Latent autoimmune diabetes in adults (LADA)     

Latent autoimmune diabetes in adults (LADA) is a type of diabetes that develops slowly in adulthood and has signs of both type 1 and type 2 diabetes. LADA is also known as type 1.5 diabetes. (21), (22) 

The Immunology for Diabetes Society (https://www.immunologyofdiabetessociety.com/) has specified three criteria for the diagnosis of LADA: 

• Age greater than 35 years 
• Positive autoantibodies to islet beta cells 
• Insulin independence for at least the initial 6 months after initial diagnosis 

A diagnostic screening tool with three criteria was used to identify LADA in diabetic patients older than 50 years of age: 

• A low or normal BMI. 
• Fasting blood glucose 270 mg/dl or higher, HbA1C 10% or greater despite good compliance. 
• Loss of weight despite a diet constant in calorie content. 

LADA versus Type 2 DM  

T2DM has absent autoantibodies to islet cell components and does not need insulin for an extended period. Glucose control is often achieved by eliminating risk factors and dietary improvement. LADA screening should be considered in patients with T2DM who do not achieve adequate glycemic control within a reasonable period despite compliance to therapy, if they are not obese, lack the features of the MetS (metabolic syndrome), and the patient, nor their first-degree relatives, have other preexisting autoimmune disorders. 

Symptoms usually start in people who have LADA when they are over 30, typically older than people diagnosed with Type 1 diabetes.  In addition, the pancreas is still able to make some insulin at this point, which leads further to a diagnosis of Type 2 diabetes. Persons diagnosed with type 2 diabetes who are lean and physically active, or who have lost weight without effort, could have LADA.  

First, LADA may be managed with lifestyle changes such as exercising regularly, losing weight, making healthy diet choices, and quitting smoking. As the body slowly loses its ability to make insulin; though, most persons with LADA eventually need insulin shots. 

Maturity Onset Diabetes (MODY) 

Also known as Maturity Onset Diabetes of the Young or monogenic diabetes, is a non-insulin dependent version of diabetes mellitus that usually occurs in young adulthood. It is thought to occur due to changes in a genetic mutation and may account for up to 5% of all confirmed cases of diabetes. MODY is often misdiagnosed as either Type 1 or Type 2 diabetes. MODY should be suspected in nonobese persons diagnosed with diabetes at a young age and have a strong familial history of diabetes.  

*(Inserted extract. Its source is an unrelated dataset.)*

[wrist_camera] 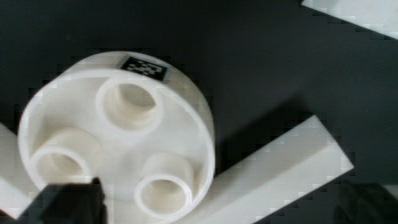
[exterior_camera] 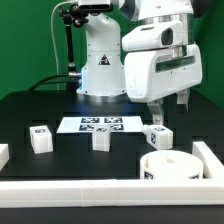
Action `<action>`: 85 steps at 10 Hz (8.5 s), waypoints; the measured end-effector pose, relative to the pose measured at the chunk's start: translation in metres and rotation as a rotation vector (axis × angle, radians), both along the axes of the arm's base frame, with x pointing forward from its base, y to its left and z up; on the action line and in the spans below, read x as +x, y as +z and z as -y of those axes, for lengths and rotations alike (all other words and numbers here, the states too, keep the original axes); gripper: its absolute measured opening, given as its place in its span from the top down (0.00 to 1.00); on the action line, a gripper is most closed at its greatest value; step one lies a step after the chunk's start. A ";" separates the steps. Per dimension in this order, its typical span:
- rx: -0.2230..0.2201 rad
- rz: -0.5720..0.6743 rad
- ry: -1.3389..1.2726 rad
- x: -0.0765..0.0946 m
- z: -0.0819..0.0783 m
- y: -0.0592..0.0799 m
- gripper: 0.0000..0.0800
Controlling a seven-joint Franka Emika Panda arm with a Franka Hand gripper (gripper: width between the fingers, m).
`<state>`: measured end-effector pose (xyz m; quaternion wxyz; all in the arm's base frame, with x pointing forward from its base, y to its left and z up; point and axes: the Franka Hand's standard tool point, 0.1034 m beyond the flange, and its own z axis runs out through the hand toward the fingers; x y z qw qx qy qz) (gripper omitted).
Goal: Assemble stool
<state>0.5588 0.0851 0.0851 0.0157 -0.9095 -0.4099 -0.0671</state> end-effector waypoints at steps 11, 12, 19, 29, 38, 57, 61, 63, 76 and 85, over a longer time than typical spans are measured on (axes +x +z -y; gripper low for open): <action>0.091 -0.117 -0.703 -0.045 -0.001 -0.023 0.19; 0.061 -0.205 -0.696 -0.050 -0.003 -0.023 0.19; -0.043 -0.489 -0.706 -0.058 -0.009 -0.023 0.19; -0.196 -0.576 -0.627 -0.067 0.003 -0.044 0.19; -0.426 -1.010 -0.543 -0.076 -0.003 -0.062 0.19; -0.356 -1.018 -0.508 -0.067 -0.001 -0.022 0.59; -0.316 -0.963 -0.509 -0.053 0.003 -0.007 0.59; -0.287 -0.911 -0.508 -0.044 0.003 -0.011 0.59; 0.108 -0.151 -0.667 0.031 -0.003 0.021 0.59; 0.249 0.255 -0.689 0.058 -0.003 0.040 0.59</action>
Offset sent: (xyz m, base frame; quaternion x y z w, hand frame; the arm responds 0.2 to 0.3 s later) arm -0.0346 -0.0118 -0.0074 -0.0408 -0.0108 0.2739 0.9608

MODY is most often an autosomal dominant disease and is divided into subtypes (MODY1 to MODY14) based on the causative genetic mutation. Subtypes 1 to 3 account for 95% of cases. Patients with MODY have preserved pancreatic beta-cell function three to five years after diagnosis, as evidenced by detectable serum C-peptide levels with a serum glucose level greater than 144 mg per dL and no laboratory evidence of pancreatic beta-cell autoimmunity. (24) 

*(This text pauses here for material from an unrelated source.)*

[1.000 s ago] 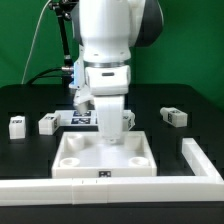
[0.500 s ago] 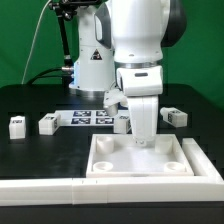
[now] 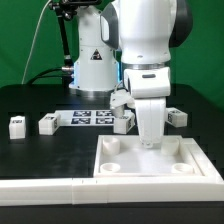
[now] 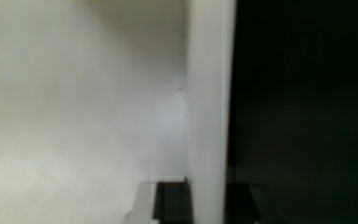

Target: Assemble one leg

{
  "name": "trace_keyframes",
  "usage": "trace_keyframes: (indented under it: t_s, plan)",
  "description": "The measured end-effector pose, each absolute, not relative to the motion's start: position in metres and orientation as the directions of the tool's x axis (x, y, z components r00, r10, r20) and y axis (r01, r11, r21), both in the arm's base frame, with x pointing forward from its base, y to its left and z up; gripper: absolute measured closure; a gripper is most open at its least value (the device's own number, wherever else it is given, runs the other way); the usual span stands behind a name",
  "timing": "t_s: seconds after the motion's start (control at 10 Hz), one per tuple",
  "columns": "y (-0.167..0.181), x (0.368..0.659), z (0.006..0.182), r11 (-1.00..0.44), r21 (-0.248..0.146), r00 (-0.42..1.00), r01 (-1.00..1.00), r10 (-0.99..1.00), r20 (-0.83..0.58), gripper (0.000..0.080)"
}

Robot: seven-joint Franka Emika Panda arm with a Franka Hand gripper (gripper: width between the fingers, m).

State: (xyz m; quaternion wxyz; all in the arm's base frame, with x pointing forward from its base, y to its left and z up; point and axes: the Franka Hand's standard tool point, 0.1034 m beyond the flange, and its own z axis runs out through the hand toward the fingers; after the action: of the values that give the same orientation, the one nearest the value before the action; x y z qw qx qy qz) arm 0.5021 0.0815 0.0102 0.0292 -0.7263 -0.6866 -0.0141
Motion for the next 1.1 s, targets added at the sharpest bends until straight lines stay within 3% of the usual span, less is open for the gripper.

Patients with MODY1 and MODY3 have progressive hyperglycemia and vascular complication rates similar to patients with types 1 and 2 diabetes. Lifestyle modification including a low-carbohydrate diet should be the first-line treatment for MODY1 and MODY3. Sulfonylureas are the preferred pharmacologic therapy. Patients with MODY2 have mild stable fasting hyperglycemia with a low risk of diabetes-related complications and generally do not require treatment, except in pregnancy. 

TYPE 2 DIABETES versus MODY

The pathophysiology of MODY involves impaired insulin secretion, whereas type 2 diabetes is characterized by insulin resistance and a progressive loss of beta-cell function.  

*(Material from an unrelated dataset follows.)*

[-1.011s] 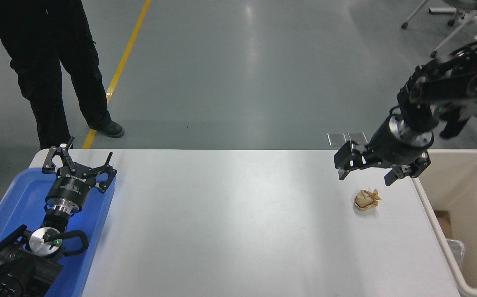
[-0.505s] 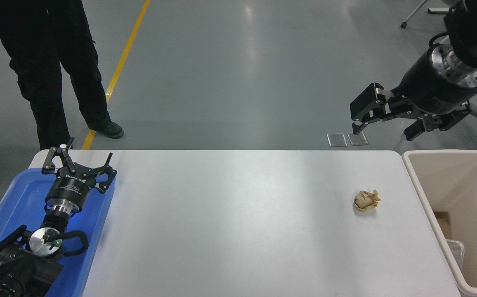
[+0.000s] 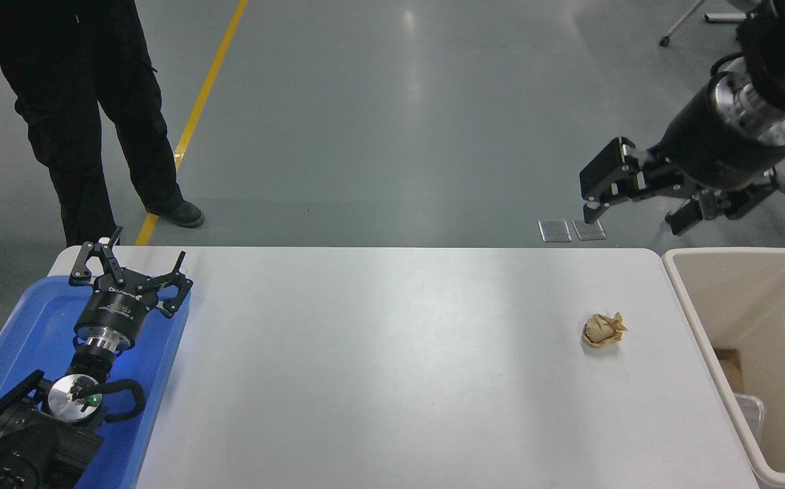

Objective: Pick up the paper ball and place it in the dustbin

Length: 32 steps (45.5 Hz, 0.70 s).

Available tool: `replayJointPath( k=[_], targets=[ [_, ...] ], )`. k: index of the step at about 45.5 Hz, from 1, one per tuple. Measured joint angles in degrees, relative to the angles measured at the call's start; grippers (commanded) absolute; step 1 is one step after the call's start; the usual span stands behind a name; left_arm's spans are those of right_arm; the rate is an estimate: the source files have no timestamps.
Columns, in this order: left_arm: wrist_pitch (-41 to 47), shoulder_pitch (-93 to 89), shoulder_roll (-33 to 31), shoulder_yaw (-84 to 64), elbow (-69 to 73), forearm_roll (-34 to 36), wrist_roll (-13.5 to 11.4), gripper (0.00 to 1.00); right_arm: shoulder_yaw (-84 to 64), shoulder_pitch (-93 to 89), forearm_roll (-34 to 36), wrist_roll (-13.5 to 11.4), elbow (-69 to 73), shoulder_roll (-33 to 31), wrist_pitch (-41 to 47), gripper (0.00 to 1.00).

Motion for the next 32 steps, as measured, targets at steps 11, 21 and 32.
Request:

 Persons diagnosed with type 2 diabetes who have MODY may exhibit the following: 

• Lack of response to metformin 
• Larger drop in serum glucose level with sulfonylureas 
• Greater sensitivity to insulin 

Maturity-Onset Diabetes of the Young or MODY affects 1-2% of people with diabetes, although it often goes unrecognized. (25) The 3 main features of MODY are: 

• Diabetes often develops before the age of 25. 
• Diabetes runs in families from one generation to the next 
• Diabetes may be treated by diet or tablets and does not always need insulin treatment.

Differential Diagnosis of DM 

The following medical conditions frequently “mimic” diabetes-related symptoms (or cause secondary diabetes) and should be considered in the differential diagnosis of diabetes mellitus.  

Metabolic Syndrome 

Metabolic syndrome (also known as syndrome X or insulin resistance syndrome) is very common in the United States, with approximately 1 out of every 3 persons having the condition. (26) 

Metabolic Syndrome refers to a group of medical conditions, occurring together, that increase a person’s risk for the development of heart disease, stroke, and type 2 diabetes. These five individual conditions include the following: 

• Elevated blood pressure 
• Elevated serum glucose level 
• Excessive body fat accumulation in a person’s waist (abdominal obesity) 
• Elevated serum cholesterol levels 
• Elevated serum triglyceride levels 

Risk factors (27) 

• Age 
• Ethnicity (increased rates of metabolic syndrome are noted in the female Hispanic population) 
• Obesity/overweight 
• Family history of type 2 diabetes; personal history of gestational diabetes 
• Preexisting medical conditions, including nonalcoholic fatty liver disease, polycystic ovarian syndrome, sleep apnea  

Complications (if left untreated): 

• Insulin resistance, progressing to type 2 diabetes mellitus. 
• Cardiovascular disease, including myocardial infarction and cerebral vascular accidents due to ongoing plaque development and arterial disease. 

Diagnostic Criteria 

The National Institutes of Health define metabolic syndrome as having three or more of the following conditions, including conditions that are currently being treated with prescription medication. (A patient history of hypertension, even well controlled with medications, would still be considered a positive (+) finding). (28) 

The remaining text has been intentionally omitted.